From the first line of the data below, copy each line up to the one containing "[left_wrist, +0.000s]", and include that line too.

[Opening PROVIDED DATA section]

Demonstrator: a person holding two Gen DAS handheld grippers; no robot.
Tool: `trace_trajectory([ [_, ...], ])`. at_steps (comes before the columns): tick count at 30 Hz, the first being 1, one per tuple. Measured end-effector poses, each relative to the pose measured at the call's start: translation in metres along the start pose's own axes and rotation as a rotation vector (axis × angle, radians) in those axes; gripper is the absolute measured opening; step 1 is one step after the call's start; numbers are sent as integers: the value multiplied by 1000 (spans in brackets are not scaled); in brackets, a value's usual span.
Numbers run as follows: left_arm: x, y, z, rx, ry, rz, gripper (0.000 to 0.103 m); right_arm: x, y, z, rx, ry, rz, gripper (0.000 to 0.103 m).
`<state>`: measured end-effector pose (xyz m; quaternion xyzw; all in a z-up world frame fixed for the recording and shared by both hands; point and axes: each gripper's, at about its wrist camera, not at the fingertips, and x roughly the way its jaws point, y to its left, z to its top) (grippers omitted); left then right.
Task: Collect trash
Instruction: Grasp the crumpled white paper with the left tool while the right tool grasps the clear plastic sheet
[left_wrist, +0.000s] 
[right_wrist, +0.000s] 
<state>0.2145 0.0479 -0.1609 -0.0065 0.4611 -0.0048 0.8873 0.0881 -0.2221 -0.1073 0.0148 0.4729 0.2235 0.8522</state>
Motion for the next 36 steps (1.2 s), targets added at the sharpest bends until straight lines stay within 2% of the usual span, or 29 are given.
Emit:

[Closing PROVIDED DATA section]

» **ANSWER TO THIS EXERCISE**:
Demonstrator: a person holding two Gen DAS handheld grippers; no robot.
Tool: `trace_trajectory([ [_, ...], ])`. at_steps (comes before the columns): tick count at 30 Hz, the first being 1, one per tuple. Measured end-effector poses, each relative to the pose measured at the call's start: translation in metres along the start pose's own axes and rotation as a rotation vector (axis × angle, radians) in those axes; gripper is the absolute measured opening; step 1 is one step after the call's start; numbers are sent as integers: the value multiplied by 1000 (spans in brackets are not scaled); in brackets, a value's usual span.
Numbers run as follows: left_arm: x, y, z, rx, ry, rz, gripper (0.000 to 0.103 m); right_arm: x, y, z, rx, ry, rz, gripper (0.000 to 0.103 m).
`<state>`: measured end-effector pose (xyz m; quaternion xyzw; all in a z-up world frame fixed for the recording and shared by both hands; point and axes: each gripper's, at about its wrist camera, not at the fingertips, and x roughly the way its jaws point, y to its left, z to its top) (grippers omitted); left then right.
Task: Collect trash
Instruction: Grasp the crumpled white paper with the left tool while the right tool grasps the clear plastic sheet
[left_wrist, +0.000s] 

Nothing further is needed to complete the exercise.